Now that we're up to speed on match conditions, let's look more closely at the impact of an opening book. I'm a big fan of chess960 and was struck by a curious comment in the matthewlai quote that opened this post:-

[The] start position is more scientifically pure (they were actually playing the game of chess, not a game that's just like chess except you are forced to start from these positions)

The context was pre-selected opening variations that arise from the traditional start position (RNBQKBNR), but the comment could just as easily apply to any of the 959 other chess960 start positions. I'll try to come back at some time to the chess960 aspect. That quote, which was addressing the use of Brainfish and the entirety of which can be found in the 'Insights' post, provoked another Q&A dialog:-

by matthewlai >> Tue Dec 11, 2018 12:51 pm • Q: I don't remember what Cerebellum book lines are chosen by what UI, but using for SF8 a regular polyglot opening book like the small, but good BookX.bin and with Lc0 [Leela] without any book in Cutechess-Cli, I did get very varied openings.
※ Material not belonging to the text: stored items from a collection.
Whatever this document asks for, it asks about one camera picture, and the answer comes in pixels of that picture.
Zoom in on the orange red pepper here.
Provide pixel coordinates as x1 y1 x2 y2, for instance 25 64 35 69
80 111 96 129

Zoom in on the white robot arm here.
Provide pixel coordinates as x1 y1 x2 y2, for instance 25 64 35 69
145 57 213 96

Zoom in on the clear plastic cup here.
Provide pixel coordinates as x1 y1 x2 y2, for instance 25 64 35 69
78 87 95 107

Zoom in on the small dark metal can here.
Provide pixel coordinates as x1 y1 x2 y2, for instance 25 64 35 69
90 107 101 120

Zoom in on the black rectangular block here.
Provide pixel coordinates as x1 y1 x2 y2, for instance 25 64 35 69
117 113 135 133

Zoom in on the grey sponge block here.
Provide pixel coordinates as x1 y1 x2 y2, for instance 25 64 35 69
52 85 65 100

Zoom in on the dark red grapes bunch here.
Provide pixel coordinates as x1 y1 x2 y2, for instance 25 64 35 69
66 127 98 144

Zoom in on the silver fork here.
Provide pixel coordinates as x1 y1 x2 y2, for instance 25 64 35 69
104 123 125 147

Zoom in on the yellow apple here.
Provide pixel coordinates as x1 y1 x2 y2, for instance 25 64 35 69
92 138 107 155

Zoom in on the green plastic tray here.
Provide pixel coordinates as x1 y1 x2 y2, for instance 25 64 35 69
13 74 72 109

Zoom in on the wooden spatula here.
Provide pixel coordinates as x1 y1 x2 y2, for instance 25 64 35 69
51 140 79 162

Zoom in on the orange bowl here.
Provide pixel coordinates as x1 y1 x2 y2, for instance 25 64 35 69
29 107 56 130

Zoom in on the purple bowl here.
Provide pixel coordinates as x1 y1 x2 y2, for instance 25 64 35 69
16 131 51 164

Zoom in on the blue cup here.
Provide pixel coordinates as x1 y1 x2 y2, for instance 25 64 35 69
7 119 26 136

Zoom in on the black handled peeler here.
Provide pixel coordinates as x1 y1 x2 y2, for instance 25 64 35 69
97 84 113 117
And a decrease of Lc0 strength of at least 50 Elo points compared to just playing from Initial Board position, but at short time controls. I think in Cutechess-Cli one has a random seed for a .bin book, but I don't remember well now. • A: It's true, there are many books that we could have chosen from. The problem is there wasn't one that we thought everyone will be happy with, and we do have a lot of "critics" (in quotes because they aren't the useful kind of critics) who will probably go into any book we choose, find a line that they think is bad using whatever their preferred analysis method is on the day, and say we deliberately chose that book because it's bad.

In the end we settled on Brainfish book just because it's actually generated by Stockfish, so it's about as "pure" as it gets. I do believe that opening book will help quite a bit at short time control, since "intuitive play" is what AZ/Lc0 are good at. Though at the time controls we played with, SF does make some very reasonable opening moves (at least when it would still be in most books), and I'm not sure if it would have made a lot of difference.

Since that entire dialog is riddled with chess engine jargon, I'll come back to it in another post.